TASK BRIEF: Once the line containing "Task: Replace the" is found, please set it down along with each following line, exactly, to the end of the material.

GIVEN DATA:
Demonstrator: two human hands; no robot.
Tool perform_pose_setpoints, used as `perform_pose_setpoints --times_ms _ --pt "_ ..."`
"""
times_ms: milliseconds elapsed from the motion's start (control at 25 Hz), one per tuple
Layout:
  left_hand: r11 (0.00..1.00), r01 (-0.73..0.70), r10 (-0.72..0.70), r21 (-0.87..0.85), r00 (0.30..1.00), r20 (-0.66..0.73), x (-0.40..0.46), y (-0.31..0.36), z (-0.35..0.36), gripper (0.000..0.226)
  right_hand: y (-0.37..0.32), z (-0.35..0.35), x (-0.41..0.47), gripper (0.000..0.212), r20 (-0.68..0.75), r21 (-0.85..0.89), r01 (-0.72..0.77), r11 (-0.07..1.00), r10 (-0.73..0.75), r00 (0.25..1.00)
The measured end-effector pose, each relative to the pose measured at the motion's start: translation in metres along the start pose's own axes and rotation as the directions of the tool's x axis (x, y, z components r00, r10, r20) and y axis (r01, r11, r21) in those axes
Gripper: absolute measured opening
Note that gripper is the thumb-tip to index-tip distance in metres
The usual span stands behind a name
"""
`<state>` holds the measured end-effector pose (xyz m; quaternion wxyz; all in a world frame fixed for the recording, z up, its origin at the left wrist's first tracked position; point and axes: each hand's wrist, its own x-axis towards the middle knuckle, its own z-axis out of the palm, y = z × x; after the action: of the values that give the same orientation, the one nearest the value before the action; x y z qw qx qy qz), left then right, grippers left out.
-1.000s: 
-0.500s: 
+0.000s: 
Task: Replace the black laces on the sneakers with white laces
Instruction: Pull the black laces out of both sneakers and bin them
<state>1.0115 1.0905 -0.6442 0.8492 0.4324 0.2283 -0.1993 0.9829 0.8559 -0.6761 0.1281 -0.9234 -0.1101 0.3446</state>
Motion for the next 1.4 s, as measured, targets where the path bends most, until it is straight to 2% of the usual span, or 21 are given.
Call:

EXERCISE SOLUTION:
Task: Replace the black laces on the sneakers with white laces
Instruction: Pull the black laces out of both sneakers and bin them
<state>1.0115 1.0905 -0.6442 0.8492 0.4324 0.2283 -0.1993 0.9829 0.8559 -0.6761 0.1281 -0.9234 -0.1101 0.3446</state>
Motion for the next 1.4 s, as measured, targets where the path bends most, until it is straight to 2% of the usual span, or 21 are given.
Call:

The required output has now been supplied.